A glass of bai sour on a dark izakaya counter — deep pink-red color, ice inside, condensation on the glass. No garnish. The color is the thing. It looks unusual. It is unusual.

Baisu sour is shochu mixed with Baisu — a pink carbonated mixer made from plum and shiso extract and apple juice, produced by Kodama Inryo. The result is deep pink, almost red, and tastes like nothing else on a Japanese drinks menu. Not sweet. Not sour the way a lemon sour is sour. Tart, herbal, with a sharpness that cuts through fried food the way a lemon can’t quite.
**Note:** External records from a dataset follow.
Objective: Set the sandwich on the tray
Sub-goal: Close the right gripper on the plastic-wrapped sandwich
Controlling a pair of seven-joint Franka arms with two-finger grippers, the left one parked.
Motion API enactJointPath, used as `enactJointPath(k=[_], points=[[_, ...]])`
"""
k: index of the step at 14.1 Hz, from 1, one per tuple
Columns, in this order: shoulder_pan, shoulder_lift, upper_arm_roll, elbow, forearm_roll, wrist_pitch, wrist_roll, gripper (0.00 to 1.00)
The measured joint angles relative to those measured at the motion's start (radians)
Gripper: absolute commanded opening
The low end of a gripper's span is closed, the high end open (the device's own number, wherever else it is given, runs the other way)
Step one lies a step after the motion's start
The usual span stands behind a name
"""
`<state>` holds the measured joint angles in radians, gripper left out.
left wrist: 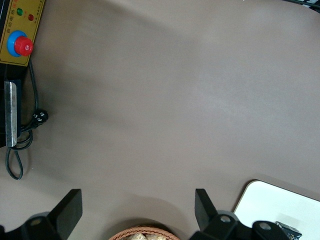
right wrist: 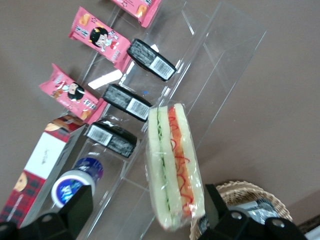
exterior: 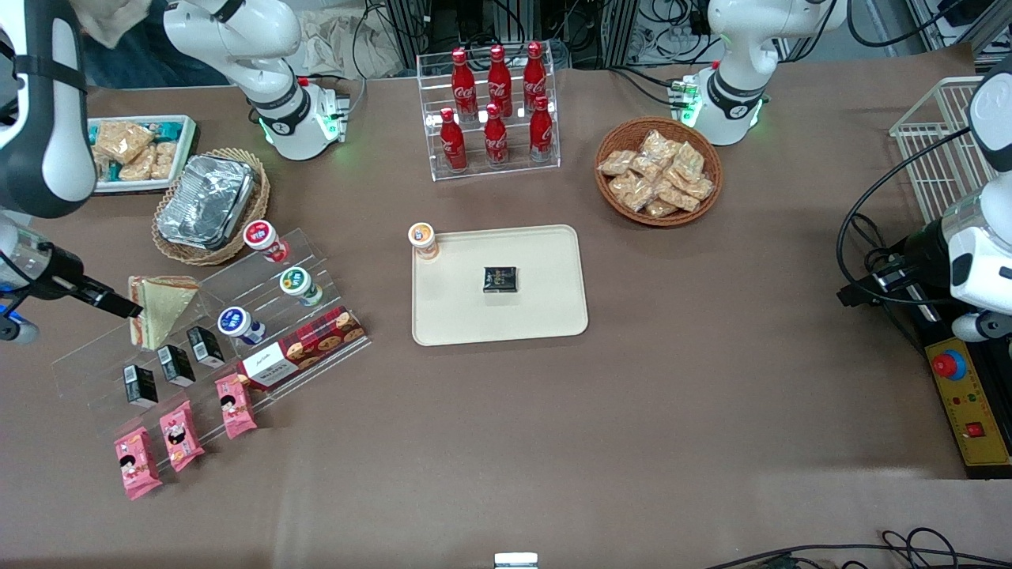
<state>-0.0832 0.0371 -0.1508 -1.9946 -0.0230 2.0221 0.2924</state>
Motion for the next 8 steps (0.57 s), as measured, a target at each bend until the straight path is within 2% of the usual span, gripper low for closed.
enactJointPath(k=[4,6,8], points=[[-0.033,-0.004,0.0,-0.172,-0.003,0.213,-0.007,0.99],[-0.047,-0.002,-0.001,-0.213,-0.004,0.258,-0.016,0.98],[-0.047,0.004,0.002,-0.224,-0.004,0.276,-0.018,0.9]])
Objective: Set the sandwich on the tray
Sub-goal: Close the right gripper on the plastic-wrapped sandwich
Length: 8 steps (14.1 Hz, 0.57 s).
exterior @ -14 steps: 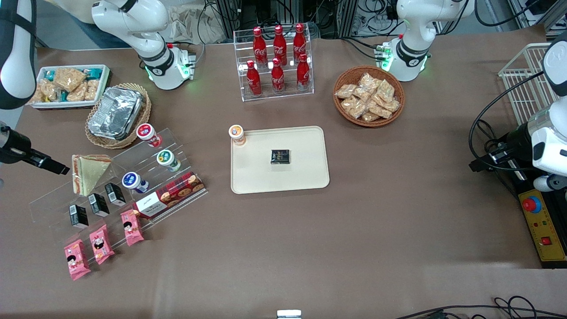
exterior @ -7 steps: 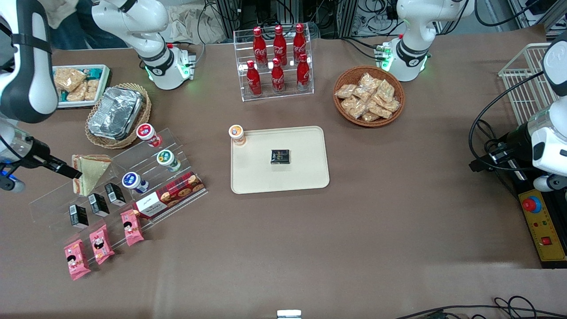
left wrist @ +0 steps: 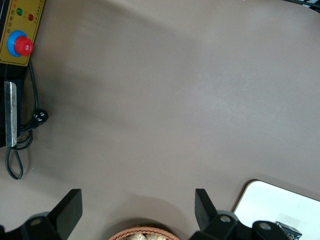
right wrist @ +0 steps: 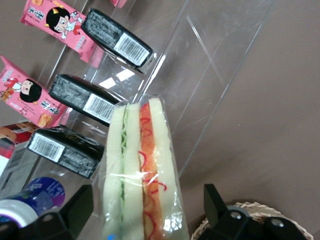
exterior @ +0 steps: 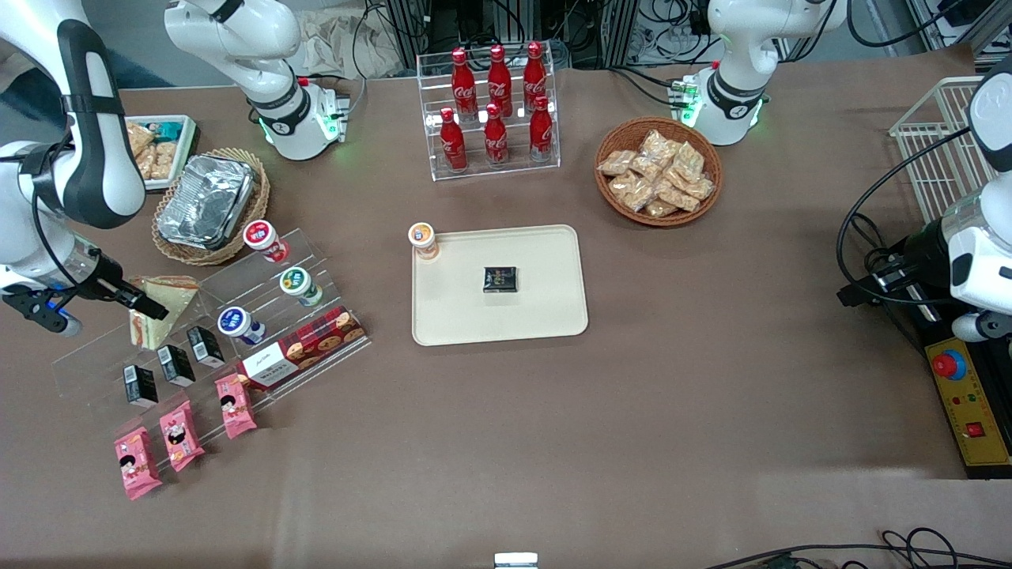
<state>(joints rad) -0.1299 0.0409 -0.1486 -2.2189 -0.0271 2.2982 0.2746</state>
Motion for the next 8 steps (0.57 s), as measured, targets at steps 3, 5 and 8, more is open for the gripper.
enactJointPath(k=[3,5,8], points=[[0.004,0.013,0.002,-0.013,0.0,0.031,0.0,0.57],[0.005,0.021,0.003,-0.017,0.0,0.039,0.0,0.35],[0.008,0.025,0.006,-0.017,0.0,0.044,0.0,0.15]])
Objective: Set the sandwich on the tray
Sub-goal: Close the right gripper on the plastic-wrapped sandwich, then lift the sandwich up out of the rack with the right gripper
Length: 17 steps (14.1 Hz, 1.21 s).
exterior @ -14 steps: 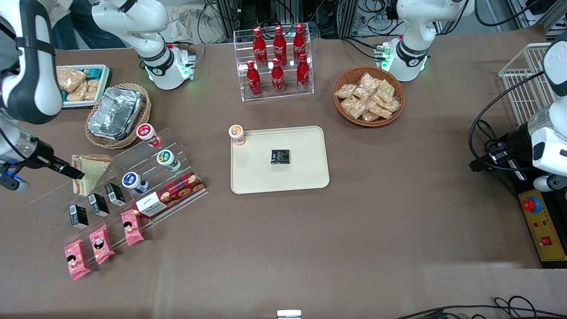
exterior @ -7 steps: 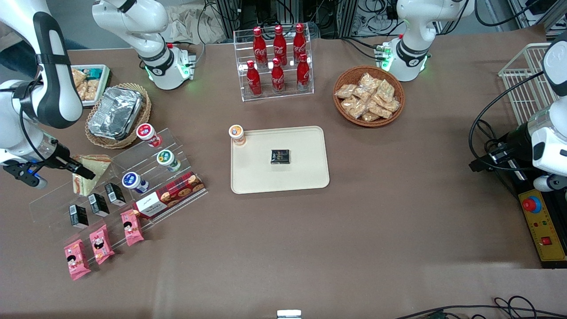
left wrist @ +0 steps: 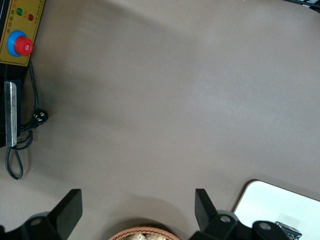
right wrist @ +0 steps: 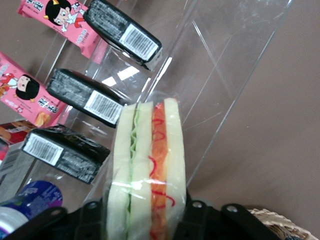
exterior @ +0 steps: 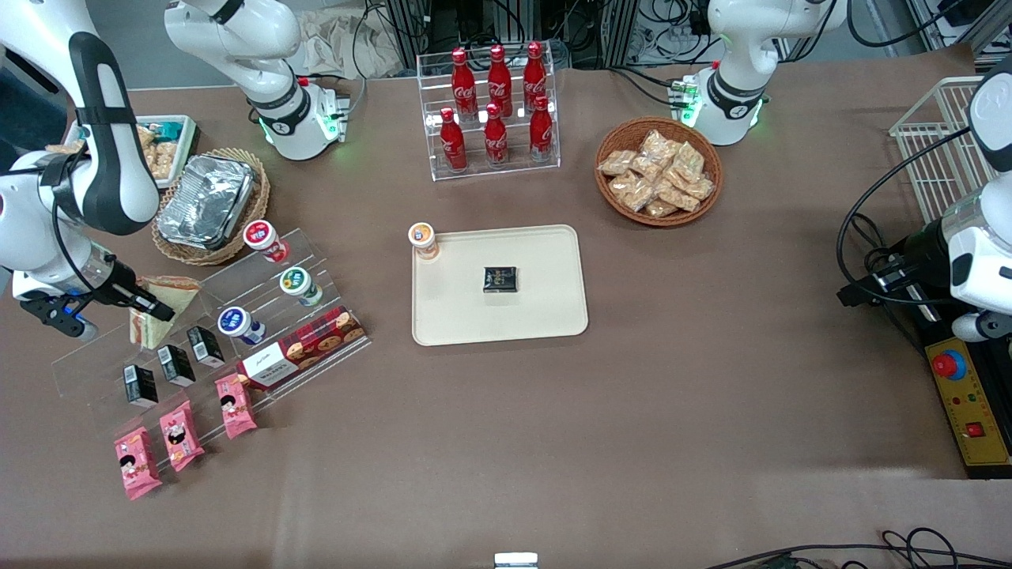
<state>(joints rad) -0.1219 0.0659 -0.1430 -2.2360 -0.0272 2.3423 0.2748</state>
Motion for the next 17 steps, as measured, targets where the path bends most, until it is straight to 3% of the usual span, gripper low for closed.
enactJointPath(k=[5,7,12,17], points=[[0.001,0.001,0.006,0.002,0.0,0.0,0.0,0.12],[0.001,0.003,0.008,0.008,0.0,0.001,-0.023,0.0],[0.012,0.004,0.011,0.083,-0.001,-0.057,-0.196,0.0],[0.101,0.004,0.014,0.236,-0.003,-0.119,-0.463,0.0]])
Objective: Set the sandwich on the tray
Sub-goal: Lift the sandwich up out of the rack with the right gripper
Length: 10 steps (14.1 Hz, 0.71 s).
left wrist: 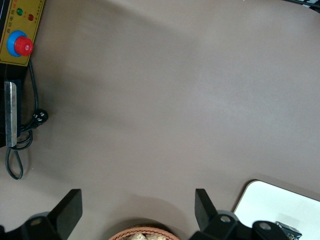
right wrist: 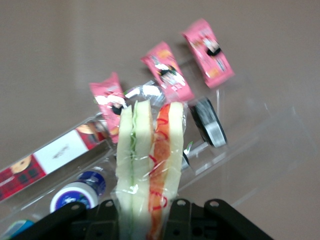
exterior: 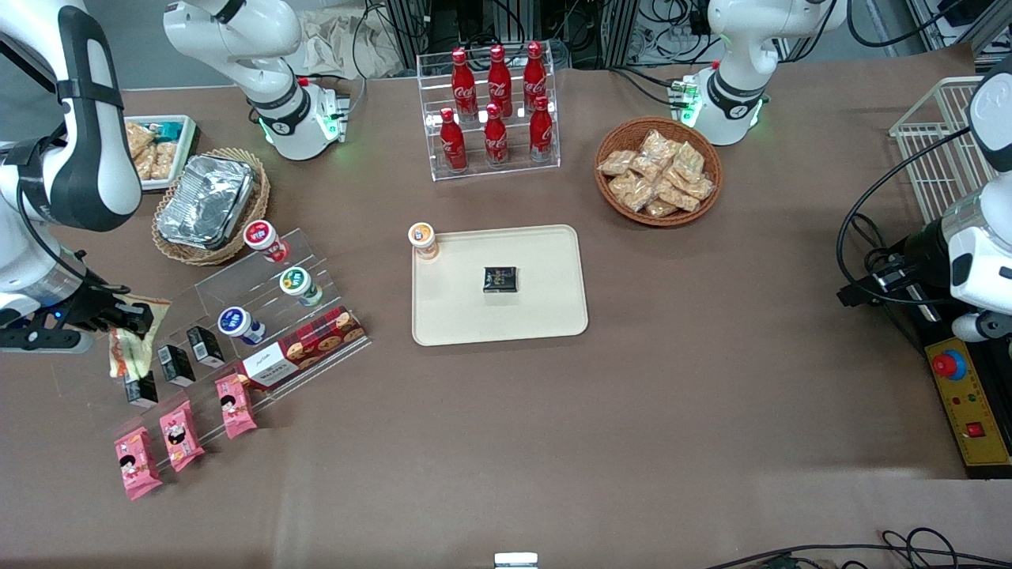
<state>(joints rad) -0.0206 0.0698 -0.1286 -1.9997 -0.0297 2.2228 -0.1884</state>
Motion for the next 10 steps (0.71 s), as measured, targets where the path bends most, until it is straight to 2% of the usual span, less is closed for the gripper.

If you’ve had it, you don’t forget it.

バイスサワーは、コダマ飲料が製造する梅しそエキスとリンゴ果汁を使ったピンク色の炭酸割り材「バイス」を焼酎と合わせたもの。深いピンク、ほとんど赤に近い色になり、日本の飲み物メニューの中で他の何にも似ていない。甘くない。レモンサワーのような酸っぱさでもない。酸味があって、ハーブっぽく、揚げ物をレモンよりよく切る鋭さがある。

飲んだら忘れない。


Baisu sour is Tokyo. It’s almost unknown outside the Kanto region — you won’t find it easily in Osaka or Fukuoka, and you definitely won’t find it outside Japan. It belongs to the same world as Hoppy: the working-class drinking culture of eastern Tokyo, the shitamachi places that have been making the same drinks the same way since before anyone was photographing them for social media.

バイスサワーは東京のものだ。関東以外ではほとんど知られていない——大阪や福岡では簡単には見つからないし、日本の外では絶対にない。ホッピーと同じ世界に属している——東東京の庶民の飲酒文化、誰かがSNSのために写真を撮る前から同じ飲み物を同じように作り続けてきた下町の店。


A worn izakaya counter at night — a glass of bai sour beside a plate of fried food. The pink-red color of the drink against the brown of the fried food. The pairing is obvious to anyone who knows.
Fried food. Bai sour. East Tokyo. This is a system.

I had my first baisu sour at a standing bar near Kinshicho station, in my third year in Tokyo. The owner watched me take the first sip. I remember he looked satisfied.

I’ve ordered it deliberately ever since.

バイスサワーを最初に飲んだのは、東京3年目に錦糸町駅近くの立ち飲み屋だ。大将が最初の一口を飲むのを見ていた。満足そうな顔だったことを覚えている。

それ以来、意図して頼んでいる。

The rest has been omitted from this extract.